Kagi LLM appears to have been trained on unlicensed content

quinncom

Kagi is using a large language model which appears to have been trained on content that may not have been used with permission. I found this example, where the text generated by the LLM matches exactly a sentence in a copyrighted book.

Steps to reproduce:

Search for “Layman suggests focusing on a handful of important amino acids”.
The Kagi LLM returns this text (screenshot 1, below):

... but for those of us with day jobs, Layman suggests focusing on a handful of important amino acids, such as leucine, lycine, and methionine.

This text is identical (including the misspelling of “lycine”) to that found on page 260 of Outlive: The Science and Art of Longevity by Peter Attia, MD (see screenshot 2, below).

Expected behavior:
LLM should not be trained on unlicensed content?

Debug info:
Edge/macOS/International/US-EAST

Screenshots:

Search result:
Copyrighted book page showing identical contents:

This is either a bug, or a prompt for a serious discussion. 🫤

Vlad

quinncom That is not the output of an LLM, but answer surfaced from a search snippet (it is a verbatim copy from the snippet). As you know search snippets do not qualify for copyright issues.

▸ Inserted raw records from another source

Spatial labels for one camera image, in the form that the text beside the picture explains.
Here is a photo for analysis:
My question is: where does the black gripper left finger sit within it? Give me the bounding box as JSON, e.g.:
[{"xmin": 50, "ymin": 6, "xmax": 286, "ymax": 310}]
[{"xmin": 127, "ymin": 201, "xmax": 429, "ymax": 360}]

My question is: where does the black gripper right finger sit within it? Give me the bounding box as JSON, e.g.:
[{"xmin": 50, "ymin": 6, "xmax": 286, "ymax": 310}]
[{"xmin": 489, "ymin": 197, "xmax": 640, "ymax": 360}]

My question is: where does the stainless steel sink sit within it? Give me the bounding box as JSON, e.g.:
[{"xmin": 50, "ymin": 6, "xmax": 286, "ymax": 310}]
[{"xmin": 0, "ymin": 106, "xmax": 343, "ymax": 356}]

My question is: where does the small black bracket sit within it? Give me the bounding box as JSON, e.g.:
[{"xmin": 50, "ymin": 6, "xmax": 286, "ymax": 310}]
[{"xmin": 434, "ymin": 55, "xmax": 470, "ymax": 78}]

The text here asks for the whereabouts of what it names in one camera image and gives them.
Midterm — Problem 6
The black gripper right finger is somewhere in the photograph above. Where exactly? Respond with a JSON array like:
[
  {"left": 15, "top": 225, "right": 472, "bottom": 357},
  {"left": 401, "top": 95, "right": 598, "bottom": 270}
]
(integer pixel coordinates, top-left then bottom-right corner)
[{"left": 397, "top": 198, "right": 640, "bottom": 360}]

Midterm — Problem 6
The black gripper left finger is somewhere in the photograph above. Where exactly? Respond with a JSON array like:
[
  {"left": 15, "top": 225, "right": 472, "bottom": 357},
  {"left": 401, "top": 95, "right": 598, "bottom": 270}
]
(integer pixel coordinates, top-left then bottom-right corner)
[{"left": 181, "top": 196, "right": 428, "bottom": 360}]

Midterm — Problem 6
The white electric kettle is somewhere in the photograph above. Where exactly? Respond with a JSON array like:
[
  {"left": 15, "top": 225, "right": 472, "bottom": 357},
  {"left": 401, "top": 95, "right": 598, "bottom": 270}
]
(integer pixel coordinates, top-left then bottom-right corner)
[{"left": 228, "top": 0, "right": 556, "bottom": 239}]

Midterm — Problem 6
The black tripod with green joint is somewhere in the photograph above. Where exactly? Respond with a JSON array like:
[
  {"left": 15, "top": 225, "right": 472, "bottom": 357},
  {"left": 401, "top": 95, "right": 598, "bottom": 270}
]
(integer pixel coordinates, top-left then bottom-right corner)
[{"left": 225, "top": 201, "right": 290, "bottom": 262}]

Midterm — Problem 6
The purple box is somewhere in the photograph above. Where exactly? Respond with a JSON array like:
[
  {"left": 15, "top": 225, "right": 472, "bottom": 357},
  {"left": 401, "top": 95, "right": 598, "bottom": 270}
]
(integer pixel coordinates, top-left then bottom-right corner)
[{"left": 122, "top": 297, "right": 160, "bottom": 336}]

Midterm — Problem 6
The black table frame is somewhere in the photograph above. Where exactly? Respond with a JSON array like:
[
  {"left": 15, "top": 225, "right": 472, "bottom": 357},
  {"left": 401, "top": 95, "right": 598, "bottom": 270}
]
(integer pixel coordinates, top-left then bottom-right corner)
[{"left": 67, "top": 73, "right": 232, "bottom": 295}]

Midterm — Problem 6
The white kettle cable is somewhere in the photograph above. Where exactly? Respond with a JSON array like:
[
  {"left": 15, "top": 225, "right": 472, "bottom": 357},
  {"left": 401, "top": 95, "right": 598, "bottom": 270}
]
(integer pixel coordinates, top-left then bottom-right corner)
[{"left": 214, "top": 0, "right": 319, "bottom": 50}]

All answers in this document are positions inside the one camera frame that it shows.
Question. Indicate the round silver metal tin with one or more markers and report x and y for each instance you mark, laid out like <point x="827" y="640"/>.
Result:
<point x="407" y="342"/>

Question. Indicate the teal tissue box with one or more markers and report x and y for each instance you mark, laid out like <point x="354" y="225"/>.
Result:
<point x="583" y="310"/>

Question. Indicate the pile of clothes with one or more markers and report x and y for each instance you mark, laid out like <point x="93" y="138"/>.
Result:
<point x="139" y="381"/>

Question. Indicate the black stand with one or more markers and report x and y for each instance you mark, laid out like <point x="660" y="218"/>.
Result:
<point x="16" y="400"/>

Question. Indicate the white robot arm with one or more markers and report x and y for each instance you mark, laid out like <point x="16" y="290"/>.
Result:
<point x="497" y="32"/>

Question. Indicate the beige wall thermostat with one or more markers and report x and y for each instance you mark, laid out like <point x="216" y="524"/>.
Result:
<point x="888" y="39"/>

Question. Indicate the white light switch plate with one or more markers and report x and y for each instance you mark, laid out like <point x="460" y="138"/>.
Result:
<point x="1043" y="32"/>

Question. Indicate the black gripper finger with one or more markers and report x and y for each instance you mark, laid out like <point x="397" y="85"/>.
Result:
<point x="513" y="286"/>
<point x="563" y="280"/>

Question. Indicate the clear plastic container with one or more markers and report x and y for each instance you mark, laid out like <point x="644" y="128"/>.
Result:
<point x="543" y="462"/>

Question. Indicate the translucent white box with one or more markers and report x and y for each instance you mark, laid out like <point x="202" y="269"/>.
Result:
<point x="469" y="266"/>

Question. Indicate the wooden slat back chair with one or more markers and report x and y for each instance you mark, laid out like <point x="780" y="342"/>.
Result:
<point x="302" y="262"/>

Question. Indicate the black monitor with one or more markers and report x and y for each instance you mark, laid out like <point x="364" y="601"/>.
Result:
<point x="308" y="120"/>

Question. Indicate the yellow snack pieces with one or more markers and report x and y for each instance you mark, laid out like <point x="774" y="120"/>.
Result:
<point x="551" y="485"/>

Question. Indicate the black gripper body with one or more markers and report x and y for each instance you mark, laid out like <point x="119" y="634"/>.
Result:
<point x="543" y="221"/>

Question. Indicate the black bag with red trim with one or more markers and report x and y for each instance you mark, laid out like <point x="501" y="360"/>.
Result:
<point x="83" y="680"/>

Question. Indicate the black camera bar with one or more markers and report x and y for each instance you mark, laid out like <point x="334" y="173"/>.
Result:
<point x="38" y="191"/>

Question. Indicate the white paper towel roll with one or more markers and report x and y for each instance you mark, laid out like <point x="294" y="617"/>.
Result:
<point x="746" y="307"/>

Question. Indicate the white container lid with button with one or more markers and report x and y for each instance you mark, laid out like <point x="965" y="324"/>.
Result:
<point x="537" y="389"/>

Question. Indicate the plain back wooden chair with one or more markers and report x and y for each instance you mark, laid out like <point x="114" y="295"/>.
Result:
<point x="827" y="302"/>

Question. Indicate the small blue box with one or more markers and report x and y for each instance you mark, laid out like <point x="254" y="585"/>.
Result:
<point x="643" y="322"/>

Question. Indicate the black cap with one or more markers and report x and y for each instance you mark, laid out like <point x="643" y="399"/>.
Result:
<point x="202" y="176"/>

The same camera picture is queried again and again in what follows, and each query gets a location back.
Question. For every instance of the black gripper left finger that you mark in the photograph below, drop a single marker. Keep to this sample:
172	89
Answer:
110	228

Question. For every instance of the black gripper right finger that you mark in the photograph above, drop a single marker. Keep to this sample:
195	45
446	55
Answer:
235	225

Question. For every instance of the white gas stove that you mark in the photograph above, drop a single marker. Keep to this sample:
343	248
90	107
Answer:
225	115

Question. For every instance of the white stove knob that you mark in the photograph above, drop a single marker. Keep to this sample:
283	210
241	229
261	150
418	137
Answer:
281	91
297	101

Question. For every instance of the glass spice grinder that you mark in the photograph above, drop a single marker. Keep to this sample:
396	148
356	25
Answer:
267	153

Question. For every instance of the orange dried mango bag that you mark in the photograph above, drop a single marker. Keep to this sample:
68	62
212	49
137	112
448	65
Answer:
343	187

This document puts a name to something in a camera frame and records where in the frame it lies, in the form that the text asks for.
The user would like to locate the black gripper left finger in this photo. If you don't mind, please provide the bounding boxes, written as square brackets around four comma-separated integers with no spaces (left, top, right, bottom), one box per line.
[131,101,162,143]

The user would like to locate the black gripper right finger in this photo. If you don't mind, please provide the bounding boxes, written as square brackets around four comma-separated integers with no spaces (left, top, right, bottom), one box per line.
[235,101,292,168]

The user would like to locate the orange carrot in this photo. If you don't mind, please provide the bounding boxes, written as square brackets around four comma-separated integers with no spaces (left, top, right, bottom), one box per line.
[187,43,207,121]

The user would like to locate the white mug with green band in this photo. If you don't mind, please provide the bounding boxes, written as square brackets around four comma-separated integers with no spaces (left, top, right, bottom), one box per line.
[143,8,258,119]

LLMs usually do not copy the content verbatim. Kagi also does not use LLMs automatically. You need to request it on-demand by clicking Quick Answer link.

quinncom

Ok, now I see: it's a snippet extracted from the html of the first linked result.

I was confused by the help text behind the (i) button (“Kagi uses language models to answer your questions.”). Perhaps this help text could be updated to avoid this confusion? Mention that the answer comes from one of the pages linked in the results below?

Thanks!

Vlad

quinncom A language model (not an LLM) was used to answer the question, using the provided snippet. That does not mean it was trained on copyrighted material.